If Sri Lanka were to make some reciprocal gesture, it would be realistic to expect Egypt to respond positively.

New debenture from Vanik

Vanik Incorporation launched a Rs. 200 mn three year unsecured unsubordinated debenture to raise funds for the company's market operations.

The debenture carries a high interest rate of 17.55 per cent payable annually, or 16.5 per cent payable quarterly.

Incidentally, this is one of highest interest paid instruments offered in the market at present.

Vanik single handedly pioneered the quoted debt market when they issued the first Rs. 150 mn debenture three years ago. Though the initial issue was under subscribed, subsequent later issues were oversubscribed.

The Rs. 150 mn debenture carrying a 20 per cent interest expired recently. Some of the earlier investors have already re-invested in the new issue, Vanik CEO, Justin Meegoda said.

Vanik's audited accounts for 1998/99 is yet to be released pending an audit inquiry on Forbes International Bahamas.

Market sources say the Colombo Stock Exchange hesitated to list the new debenture until the auditors were fully satisfied with Vanik's group accounts.

Mr.
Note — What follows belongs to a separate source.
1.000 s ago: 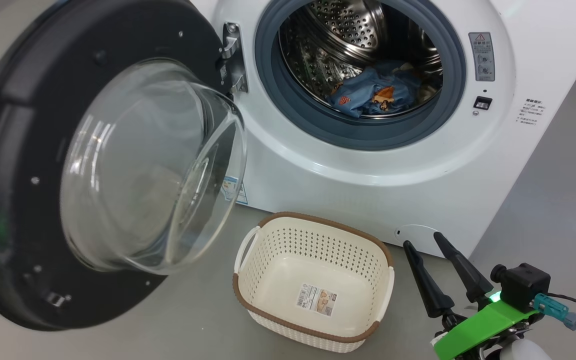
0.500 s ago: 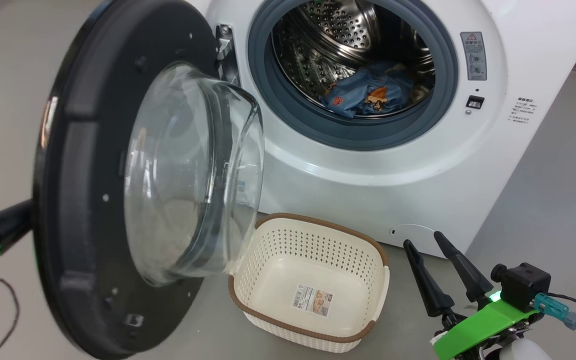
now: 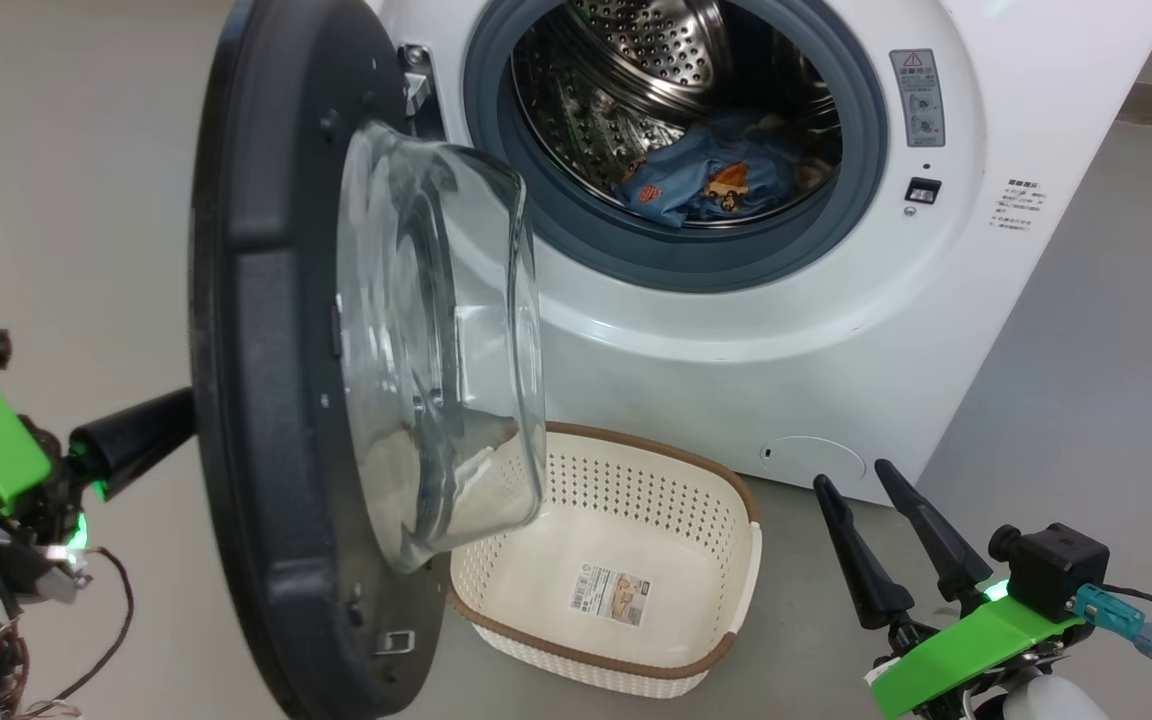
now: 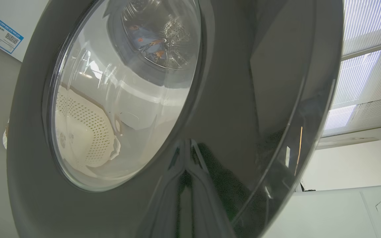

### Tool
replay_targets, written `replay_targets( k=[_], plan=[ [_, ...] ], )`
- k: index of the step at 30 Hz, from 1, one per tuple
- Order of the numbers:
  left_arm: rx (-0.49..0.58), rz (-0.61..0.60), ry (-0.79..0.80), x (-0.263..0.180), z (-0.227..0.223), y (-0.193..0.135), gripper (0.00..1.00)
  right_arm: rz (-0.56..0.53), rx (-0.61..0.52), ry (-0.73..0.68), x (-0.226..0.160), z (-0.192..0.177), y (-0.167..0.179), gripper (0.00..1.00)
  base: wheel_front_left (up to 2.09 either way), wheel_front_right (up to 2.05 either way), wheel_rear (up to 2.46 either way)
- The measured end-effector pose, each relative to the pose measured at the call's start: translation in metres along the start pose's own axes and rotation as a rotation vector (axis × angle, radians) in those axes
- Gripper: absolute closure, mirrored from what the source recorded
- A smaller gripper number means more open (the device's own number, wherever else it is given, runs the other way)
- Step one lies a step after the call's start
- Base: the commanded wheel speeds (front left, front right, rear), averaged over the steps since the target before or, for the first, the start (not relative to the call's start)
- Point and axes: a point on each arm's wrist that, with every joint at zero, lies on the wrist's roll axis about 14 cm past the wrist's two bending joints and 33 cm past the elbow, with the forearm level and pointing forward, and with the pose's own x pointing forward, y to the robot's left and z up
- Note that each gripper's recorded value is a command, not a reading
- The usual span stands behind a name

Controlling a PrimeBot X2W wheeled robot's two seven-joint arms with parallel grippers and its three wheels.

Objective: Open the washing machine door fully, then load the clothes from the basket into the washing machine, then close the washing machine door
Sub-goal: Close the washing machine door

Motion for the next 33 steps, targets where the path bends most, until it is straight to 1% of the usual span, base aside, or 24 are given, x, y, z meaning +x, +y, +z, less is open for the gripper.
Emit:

Meegoda said, the Bahama's operation has been audited, but the auditors take time to release the accounts. The accounts were late last year as well.

Since time is running out, we decided to go ahead with the debenture without a listing, he said. He was confident that Vanik could raise the money within a month.
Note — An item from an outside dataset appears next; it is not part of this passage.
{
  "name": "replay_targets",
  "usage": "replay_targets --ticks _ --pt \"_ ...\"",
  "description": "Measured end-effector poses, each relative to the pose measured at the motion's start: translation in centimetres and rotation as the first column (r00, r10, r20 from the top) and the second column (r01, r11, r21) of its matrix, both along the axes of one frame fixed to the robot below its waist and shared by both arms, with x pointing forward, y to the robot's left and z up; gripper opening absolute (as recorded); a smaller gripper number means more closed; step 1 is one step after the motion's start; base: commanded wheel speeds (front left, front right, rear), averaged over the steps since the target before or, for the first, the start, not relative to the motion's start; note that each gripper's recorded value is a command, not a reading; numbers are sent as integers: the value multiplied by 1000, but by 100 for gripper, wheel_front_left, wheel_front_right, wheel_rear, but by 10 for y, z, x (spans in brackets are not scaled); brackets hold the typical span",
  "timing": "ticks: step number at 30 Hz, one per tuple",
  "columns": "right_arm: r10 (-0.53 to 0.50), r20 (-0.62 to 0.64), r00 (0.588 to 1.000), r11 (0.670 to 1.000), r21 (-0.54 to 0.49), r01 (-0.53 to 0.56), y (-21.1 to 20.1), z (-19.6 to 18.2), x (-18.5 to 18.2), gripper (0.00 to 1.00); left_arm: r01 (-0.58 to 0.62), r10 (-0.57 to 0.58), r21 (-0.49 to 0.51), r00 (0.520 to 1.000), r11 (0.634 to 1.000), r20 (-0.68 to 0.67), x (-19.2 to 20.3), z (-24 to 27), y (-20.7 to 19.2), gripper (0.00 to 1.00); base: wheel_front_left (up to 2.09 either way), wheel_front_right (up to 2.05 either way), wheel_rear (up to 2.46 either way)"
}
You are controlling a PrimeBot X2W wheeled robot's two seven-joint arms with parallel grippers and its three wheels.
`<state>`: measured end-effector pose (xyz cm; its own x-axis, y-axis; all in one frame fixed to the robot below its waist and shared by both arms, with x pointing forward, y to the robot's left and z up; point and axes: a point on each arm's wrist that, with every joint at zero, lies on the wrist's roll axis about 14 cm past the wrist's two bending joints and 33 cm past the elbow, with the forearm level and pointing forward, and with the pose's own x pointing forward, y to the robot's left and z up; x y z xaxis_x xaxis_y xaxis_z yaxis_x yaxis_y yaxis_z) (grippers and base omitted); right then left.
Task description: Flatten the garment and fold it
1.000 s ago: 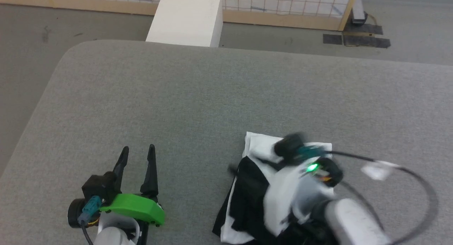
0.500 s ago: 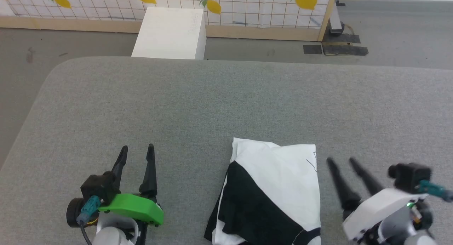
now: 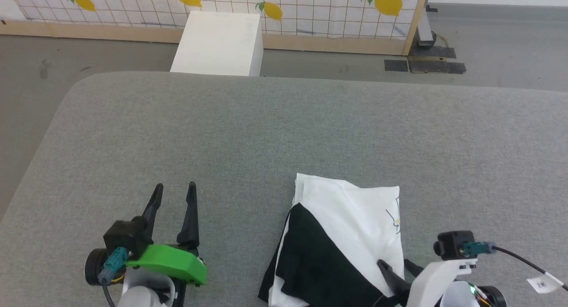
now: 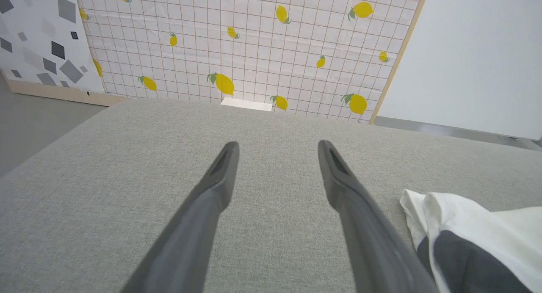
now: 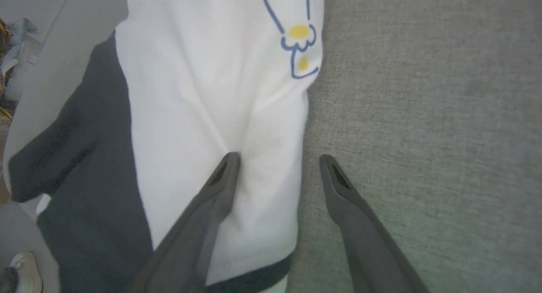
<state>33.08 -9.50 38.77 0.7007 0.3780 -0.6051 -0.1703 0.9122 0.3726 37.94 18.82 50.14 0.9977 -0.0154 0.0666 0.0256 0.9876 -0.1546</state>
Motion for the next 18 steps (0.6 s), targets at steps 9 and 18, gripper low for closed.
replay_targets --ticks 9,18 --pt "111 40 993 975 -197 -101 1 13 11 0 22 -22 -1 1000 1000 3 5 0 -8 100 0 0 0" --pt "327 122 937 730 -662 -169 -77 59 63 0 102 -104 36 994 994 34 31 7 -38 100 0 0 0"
Central Bank cashes in on World Cup Cricket fever

Numismatists and cricket lovers get a shot at indulging in their passion, with the Central Bank issuing a silver coin to commemorate Sri Lanka winning the 1996 Cricket World Cup.

Minted at the London Royal Mint, the Rs. 1,000 silver proof coin, is sold at a Rs. 200 premium.

The coin depicts a Sri Lankan batsman on one side and on the other side, the coveted 1996 trophy.

We are issuing a coin because England has decided not to make a special coin after agreeing to do so earlier, Central Bank Governor, A S Jayawardena told a media briefing.

Sri Lanka cashed in on this idea after England decided to issue a Rugby Union World Cup commemorative coin.

Already, nearly 16,000 coins of mint of 25,000 have been booked by Sri Lankans living overseas, mainly in Britain.

Central Bank will also issue a Rs. 5 coin to coincide with the World Cup on May 14, he said.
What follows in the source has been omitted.